私は、お父さんが座るダイニングテーブルに
二人分の湯飲みを持って行く。



「今日はみんな最後までこのテンションでしょうか。」

「そうだね。今日は僕も何年分かを笑ったような気がするよ。」

「ええ。お父さん、ほんとに楽しそうでした。」

「そうだった? ならそれは、君たち二人のおかげだ。」

「え?」

「君たちに会えたおかげで、僕はこんなふうに笑う人間になったよ。」

「お父さん・・・」

「君たちの結婚式のために、
彼女たち親子と何度も会うようになったでしょ。

僕は彼女たちの力になりたいなと思うようになっていたんだが、
実は結局、あの親子に会いたくてしょうがない、それだけだった。
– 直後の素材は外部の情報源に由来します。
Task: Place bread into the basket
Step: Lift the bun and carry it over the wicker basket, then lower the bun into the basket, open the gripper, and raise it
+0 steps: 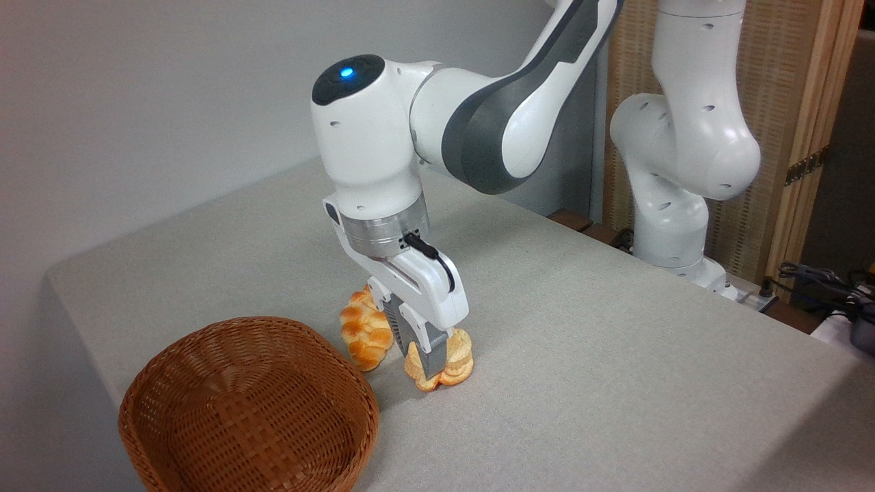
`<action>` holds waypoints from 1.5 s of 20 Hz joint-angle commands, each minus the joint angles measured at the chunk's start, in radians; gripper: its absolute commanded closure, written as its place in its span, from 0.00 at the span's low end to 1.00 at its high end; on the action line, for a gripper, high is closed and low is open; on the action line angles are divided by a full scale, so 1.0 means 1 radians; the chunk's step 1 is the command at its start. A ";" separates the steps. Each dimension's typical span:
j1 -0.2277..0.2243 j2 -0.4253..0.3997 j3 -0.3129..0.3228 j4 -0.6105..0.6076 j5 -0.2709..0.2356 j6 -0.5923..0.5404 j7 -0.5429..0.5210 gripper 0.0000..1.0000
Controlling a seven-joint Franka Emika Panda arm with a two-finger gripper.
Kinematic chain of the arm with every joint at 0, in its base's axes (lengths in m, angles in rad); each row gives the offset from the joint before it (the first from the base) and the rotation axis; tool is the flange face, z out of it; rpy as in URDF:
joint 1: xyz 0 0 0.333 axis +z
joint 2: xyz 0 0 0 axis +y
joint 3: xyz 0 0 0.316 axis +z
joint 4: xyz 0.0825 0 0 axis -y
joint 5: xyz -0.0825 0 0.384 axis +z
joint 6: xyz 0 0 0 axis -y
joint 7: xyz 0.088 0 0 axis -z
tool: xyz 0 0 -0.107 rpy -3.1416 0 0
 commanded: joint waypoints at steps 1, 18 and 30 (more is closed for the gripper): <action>-0.004 -0.033 -0.001 0.058 -0.046 -0.010 0.020 0.63; -0.030 0.067 -0.024 0.154 -0.108 0.385 0.016 0.00; -0.053 0.063 -0.024 0.149 -0.109 0.379 0.009 0.00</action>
」


お父さんも正直者だ。誰かといっしょ。


「彼女たちはね、とてもおもしろいよ。」

「どんなふうに?」

「知ってると思うけど、僕はそこそこ大きな会社をやっている。」

「ふふ。はい、知ってます。」


あの、広い広い社長室を思い出す。


「だから、彼女たちの望むことは
おおむね何でもかなえてあげられると思っていたんだ。

欲しいものや行きたいところや・・・

これまでいろいろ我慢しながら
慎ましく暮らしてきたんだろうからと。」

「ええ。」

「でも、そんなふうに考える自分が恥ずかしくなるほど、
彼女たちはなにも欲がなくてね。

そのままで豊かに生きる人たちだった。」


隣の和室で騒ぐ彼女たちを見るお父さんは、とても幸せそうだ。

その横顔には、初めて社長室を訪ねた時の、
あの寂しそうな陰はない。



「エリカちゃんが言ってくれたんだ。

“シュンちゃん、あんな大きなうちに一人でいたら寂しいでしょ。
うちに来てもいいよ”って。

“お手伝いさんのご飯もおいしいかもしんないけど、
うちのママのもおいしいよ”って。」


内緒話のように小声で言って、お父さんは照れたように笑顔を作った。

あっちで、エリカちゃんの笑い声がひときわ高く上がった。

私はもう涙を堪えることができなかった。